§ **Exercise**
Search term "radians": please show all lines in the listing that contain it.

§ **Material for this exercise**
=== Begin Enclosure ===

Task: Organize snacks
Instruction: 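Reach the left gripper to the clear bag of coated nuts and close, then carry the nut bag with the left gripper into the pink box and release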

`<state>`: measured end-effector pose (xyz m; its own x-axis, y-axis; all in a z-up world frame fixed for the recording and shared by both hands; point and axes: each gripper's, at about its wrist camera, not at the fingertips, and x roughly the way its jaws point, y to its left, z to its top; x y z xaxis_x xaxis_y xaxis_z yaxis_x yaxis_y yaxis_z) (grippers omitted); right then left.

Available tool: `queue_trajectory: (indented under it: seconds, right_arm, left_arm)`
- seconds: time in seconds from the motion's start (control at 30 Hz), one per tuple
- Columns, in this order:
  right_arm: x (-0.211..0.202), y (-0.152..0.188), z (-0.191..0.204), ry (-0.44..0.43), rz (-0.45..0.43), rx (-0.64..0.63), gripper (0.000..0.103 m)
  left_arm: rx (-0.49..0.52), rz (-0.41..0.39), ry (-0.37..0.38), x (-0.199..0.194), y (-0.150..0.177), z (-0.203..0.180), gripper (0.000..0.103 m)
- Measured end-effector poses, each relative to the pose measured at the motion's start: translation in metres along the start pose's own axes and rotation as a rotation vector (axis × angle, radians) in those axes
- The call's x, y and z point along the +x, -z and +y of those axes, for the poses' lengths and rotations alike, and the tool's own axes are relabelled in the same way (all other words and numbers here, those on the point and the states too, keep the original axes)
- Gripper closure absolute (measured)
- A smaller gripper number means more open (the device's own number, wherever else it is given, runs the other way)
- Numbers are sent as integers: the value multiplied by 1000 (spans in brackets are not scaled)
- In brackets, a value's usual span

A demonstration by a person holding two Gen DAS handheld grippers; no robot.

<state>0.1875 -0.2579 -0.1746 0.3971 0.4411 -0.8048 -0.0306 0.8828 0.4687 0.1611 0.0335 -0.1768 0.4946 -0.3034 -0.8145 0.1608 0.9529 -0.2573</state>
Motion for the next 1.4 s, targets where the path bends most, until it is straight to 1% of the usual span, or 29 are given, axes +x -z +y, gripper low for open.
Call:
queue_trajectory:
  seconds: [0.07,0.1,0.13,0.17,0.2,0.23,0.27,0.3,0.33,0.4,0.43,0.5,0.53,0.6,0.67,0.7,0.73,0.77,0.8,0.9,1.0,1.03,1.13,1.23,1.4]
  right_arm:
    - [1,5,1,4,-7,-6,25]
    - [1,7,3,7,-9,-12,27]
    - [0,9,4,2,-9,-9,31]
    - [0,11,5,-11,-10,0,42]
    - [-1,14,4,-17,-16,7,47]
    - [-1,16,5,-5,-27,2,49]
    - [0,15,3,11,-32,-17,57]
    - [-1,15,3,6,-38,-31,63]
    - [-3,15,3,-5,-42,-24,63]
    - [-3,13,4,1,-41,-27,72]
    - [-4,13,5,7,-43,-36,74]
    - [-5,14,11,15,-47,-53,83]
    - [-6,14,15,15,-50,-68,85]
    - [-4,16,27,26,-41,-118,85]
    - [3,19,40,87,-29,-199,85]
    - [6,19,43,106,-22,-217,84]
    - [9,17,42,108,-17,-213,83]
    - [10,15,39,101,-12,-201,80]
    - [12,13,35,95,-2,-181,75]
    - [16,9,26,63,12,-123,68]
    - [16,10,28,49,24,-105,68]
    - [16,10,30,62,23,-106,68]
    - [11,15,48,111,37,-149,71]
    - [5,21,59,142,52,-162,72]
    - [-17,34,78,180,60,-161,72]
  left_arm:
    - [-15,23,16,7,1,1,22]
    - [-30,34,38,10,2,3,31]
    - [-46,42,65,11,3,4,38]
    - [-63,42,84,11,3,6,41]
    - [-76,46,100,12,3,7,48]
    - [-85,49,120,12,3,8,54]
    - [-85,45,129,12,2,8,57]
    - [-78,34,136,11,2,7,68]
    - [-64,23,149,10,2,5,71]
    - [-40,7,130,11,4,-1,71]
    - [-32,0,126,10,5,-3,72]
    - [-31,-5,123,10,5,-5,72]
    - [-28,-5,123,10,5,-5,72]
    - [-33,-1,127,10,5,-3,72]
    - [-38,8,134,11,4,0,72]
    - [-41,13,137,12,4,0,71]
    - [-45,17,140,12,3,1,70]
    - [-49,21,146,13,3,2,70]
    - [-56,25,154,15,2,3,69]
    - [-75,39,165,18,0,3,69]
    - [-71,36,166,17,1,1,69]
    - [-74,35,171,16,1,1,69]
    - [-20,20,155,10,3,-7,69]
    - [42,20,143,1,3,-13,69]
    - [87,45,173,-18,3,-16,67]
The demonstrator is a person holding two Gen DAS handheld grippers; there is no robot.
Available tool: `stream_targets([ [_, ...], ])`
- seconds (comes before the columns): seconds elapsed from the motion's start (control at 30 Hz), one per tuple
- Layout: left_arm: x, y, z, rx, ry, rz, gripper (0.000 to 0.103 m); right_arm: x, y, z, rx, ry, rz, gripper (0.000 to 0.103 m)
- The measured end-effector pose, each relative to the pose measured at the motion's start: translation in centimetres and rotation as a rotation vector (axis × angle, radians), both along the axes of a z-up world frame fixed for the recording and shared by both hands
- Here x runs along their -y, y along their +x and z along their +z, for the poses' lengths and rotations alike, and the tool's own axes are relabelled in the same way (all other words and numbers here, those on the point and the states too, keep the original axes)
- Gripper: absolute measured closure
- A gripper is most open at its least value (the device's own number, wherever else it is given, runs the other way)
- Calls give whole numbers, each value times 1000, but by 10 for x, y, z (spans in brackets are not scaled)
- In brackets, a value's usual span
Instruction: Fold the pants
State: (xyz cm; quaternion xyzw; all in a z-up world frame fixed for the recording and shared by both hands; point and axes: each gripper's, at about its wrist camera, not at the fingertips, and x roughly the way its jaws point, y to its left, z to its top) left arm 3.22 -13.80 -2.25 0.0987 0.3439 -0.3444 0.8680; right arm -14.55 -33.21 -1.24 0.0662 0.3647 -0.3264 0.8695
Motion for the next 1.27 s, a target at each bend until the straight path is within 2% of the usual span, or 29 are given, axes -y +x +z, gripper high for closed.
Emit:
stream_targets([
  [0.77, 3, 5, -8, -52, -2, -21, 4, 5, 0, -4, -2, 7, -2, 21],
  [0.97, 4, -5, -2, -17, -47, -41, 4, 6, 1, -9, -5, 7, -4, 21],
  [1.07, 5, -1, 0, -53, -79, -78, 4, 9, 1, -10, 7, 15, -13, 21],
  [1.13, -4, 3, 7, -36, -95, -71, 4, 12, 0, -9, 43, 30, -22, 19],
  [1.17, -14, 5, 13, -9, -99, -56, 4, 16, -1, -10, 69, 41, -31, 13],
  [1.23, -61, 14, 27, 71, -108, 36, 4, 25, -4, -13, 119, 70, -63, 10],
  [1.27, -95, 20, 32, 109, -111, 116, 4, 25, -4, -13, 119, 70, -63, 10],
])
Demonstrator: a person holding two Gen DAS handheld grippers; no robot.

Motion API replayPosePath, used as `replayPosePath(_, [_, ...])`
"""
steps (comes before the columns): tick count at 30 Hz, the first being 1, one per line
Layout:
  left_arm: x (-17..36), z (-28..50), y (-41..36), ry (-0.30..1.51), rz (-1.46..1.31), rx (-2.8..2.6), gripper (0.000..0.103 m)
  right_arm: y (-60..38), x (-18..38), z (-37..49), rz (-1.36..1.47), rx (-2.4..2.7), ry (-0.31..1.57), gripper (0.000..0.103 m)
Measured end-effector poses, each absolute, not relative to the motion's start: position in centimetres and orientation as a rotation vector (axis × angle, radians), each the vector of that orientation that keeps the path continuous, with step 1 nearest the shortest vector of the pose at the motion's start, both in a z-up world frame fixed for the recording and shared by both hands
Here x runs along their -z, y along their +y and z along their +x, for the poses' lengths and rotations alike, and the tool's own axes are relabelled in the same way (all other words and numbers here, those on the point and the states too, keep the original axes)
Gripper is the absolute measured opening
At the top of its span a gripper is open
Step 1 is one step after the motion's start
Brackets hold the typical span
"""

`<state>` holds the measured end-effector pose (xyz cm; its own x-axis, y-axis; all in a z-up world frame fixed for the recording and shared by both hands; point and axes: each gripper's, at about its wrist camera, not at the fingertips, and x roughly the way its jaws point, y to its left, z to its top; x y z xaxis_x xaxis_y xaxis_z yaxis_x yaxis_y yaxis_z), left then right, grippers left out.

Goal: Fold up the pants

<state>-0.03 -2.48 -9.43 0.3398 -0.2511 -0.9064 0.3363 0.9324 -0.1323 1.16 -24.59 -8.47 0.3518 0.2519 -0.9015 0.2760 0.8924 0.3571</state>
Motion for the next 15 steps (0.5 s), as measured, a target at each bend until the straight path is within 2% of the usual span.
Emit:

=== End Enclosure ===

§ **Result of this task**
- Measured end-effector poses, each relative to the pose measured at the motion's start: translation in metres along the start pose's own axes and rotation as a rotation vector (axis × angle, radians) in those axes
- The measured end-effector pose, each relative to the pose measured at the motion's start: translation in centimetres and rotation as a rotation vector (axis × angle, radians), both along the axes of a z-up world frame fixed for the recording and shared by both hands
Measured end-effector poses, each absolute, not relative to the motion's start: position in centimetres and orientation as a rotation vector (axis × angle, radians), each the vector of that orientation that keeps the path continuous, with step 1 nearest the shortest vector of the pose at the motion's start, both in a z-up world frame fixed for the recording and shared by both hands

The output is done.